- EXERCISE GOAL: Keep only the lines of the listing that include the word "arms", and copy them.

- INFORMATION PROVIDED:
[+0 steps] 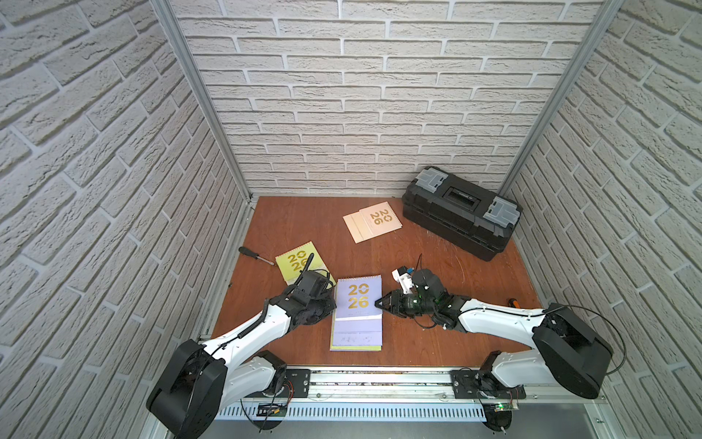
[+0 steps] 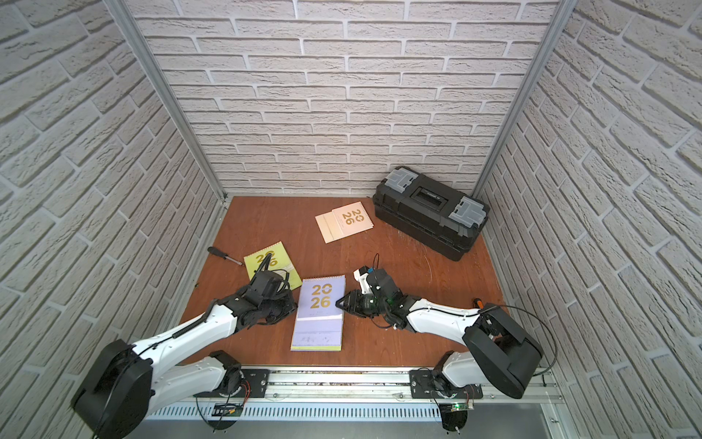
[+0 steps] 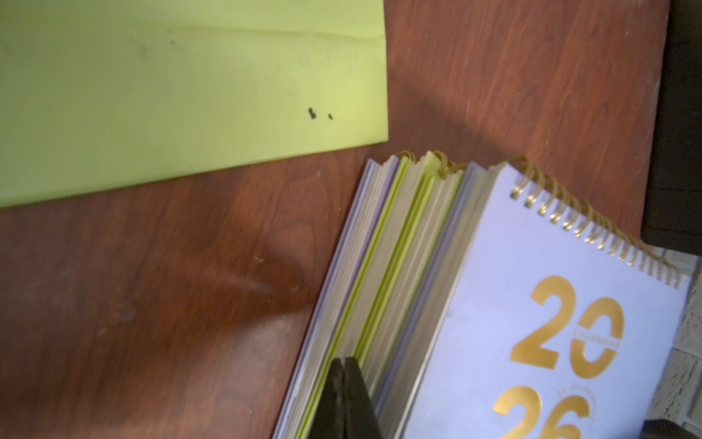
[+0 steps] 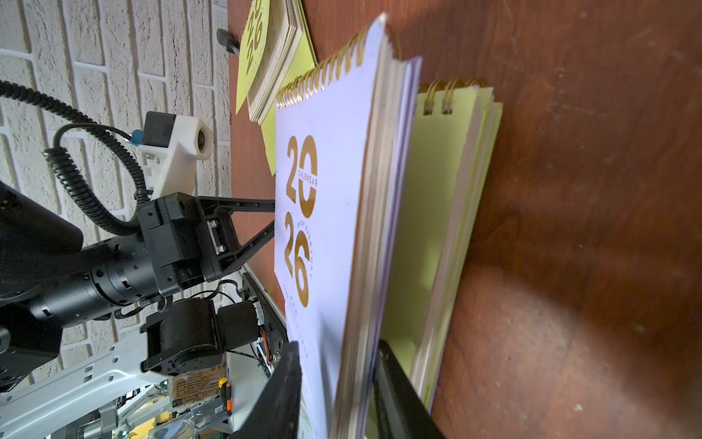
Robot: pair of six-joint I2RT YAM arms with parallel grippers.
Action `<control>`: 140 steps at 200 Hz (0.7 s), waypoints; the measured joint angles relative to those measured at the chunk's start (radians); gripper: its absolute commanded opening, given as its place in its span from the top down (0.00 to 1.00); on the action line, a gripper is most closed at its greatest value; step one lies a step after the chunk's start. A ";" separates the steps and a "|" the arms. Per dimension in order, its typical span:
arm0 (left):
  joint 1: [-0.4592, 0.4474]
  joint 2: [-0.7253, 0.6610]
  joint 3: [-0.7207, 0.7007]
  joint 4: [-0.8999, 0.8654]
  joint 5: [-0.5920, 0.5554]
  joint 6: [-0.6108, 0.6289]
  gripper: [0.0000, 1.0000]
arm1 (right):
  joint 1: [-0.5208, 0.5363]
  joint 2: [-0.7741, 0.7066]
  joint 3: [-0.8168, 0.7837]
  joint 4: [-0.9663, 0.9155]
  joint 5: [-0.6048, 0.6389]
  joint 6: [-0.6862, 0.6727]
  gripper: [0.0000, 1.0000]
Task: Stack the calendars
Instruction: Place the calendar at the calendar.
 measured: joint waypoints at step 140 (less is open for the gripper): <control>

- EXPECTED OUTPUT:
Robot: pair of six-joint I2RT YAM arms with parallel grippers.
Action `<control>`: 140 steps at 200 Hz (0.7 s), waypoints; the measured joint angles relative to those measured at the chunk's start (radians); gripper: its absolute commanded opening, given as its place in its span from the top down (0.00 to 1.00); on the action line, a gripper is most closed at its greatest value; step one lies a step after the chunk's start. A ";" separates the steps and a "|" the arms. Per dimension in order, its typical span:

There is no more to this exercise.